Step 3.4: filtering out data which do not need to be analyzed according to actual requirements, such as: and filtering records of which the charging time is less than 3 minutes, wherein the numerical value is obtained by analyzing actual data of the charging time, most records of which the charging time is less than 3 minutes are invalid data or the analysis value of the charging behavior of the electric automobile is not large.
And 4, step 4: and calculating a charging behavior probability density function based on the characteristic data after data cleaning.
Classifying the charging behaviors of the electric vehicle users according to different characteristics, and calculating a probability density function of the charging behavior characteristics of each category of users, specifically, calculating the probability density function of the charging behaviors of the electric vehicle users by a Gaussian kernel function method, wherein the method comprises the following steps:
step 4.1: calculating the number N of probability density function peaks from one-dimensional data of a certain characteristicp;
NpThe specific calculation method comprises the following steps:
selecting a group distance with a proper small distance to group original data and counting frequency;
counting the number of peak values as N through a frequency distribution histogramp;
Or low-pass filtering the frequency data and extracting peak values from the filtered data, wherein the number of the peak values is Np。
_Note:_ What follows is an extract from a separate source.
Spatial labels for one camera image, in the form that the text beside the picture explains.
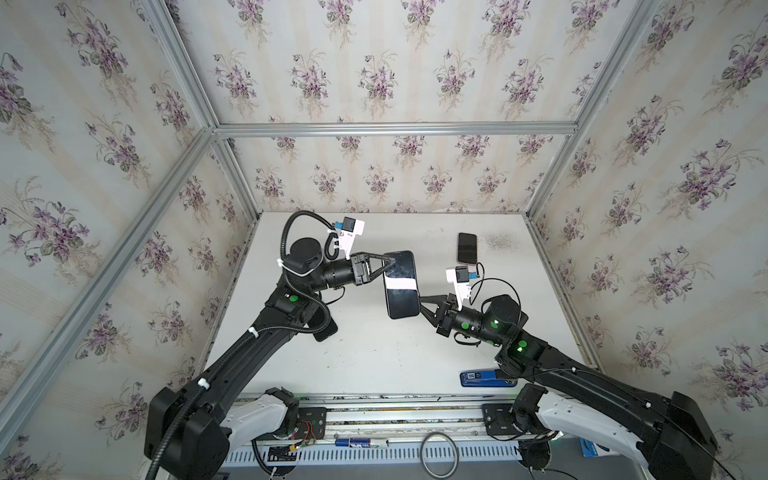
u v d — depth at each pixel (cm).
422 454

Step 4.2: the optimal bandwidth is calculated according to the following formula:
hopt=(1.059σn-0.2)/Np
wherein: sigma is the standard deviation of the sample data, and n is the number of the sample data;
step 4.3: calculating a probability density function:
wherein: k (-) is a kernel function, a Gaussian function is selected as the kernel function, namely:
x represents random sample data, XiTo represent the ith known sample data.
Fig. 3 shows a charging duration probability density graph obtained by applying the above steps, in fig. 3, an area part is a frequency distribution histogram of the charging durations of the electric vehicle counted in groups according to 1 minute, a dotted line is an electric vehicle charging duration probability density function curve, an abscissa in fig. 3 is the charging duration, a left Y axis is an ordinate of the frequency distribution histogram and represents the charging frequency, and a right Y axis is an ordinate of the probability density curve and represents a probability value at the point. Fig. 3 shows the charging behavior of the electric vehicle through a probability density function.
An electric vehicle charging behavior feature analysis system, the system comprising:
the characteristic data acquisition module is used for acquiring historical charging data of the charging pile and screening the charging behavior characteristic data of the electric vehicle;
the data conversion module is used for carrying out data conversion on the characteristic data obtained by screening;
the data cleaning module is used for cleaning the data of the feature data after the data conversion;
and the calculating module is used for calculating a charging behavior probability density function based on the characteristic data after data cleaning.
The present applicant has described and illustrated embodiments of the present invention in detail with reference to the accompanying drawings, but it should be understood by those skilled in the art that the above embodiments are merely preferred embodiments of the present invention, and the detailed description is only for the purpose of helping the reader to better understand the spirit of the present invention, and not for limiting the scope of the present invention, and on the contrary, any improvement or modification made based on the spirit of the present invention should fall within the scope of the present invention.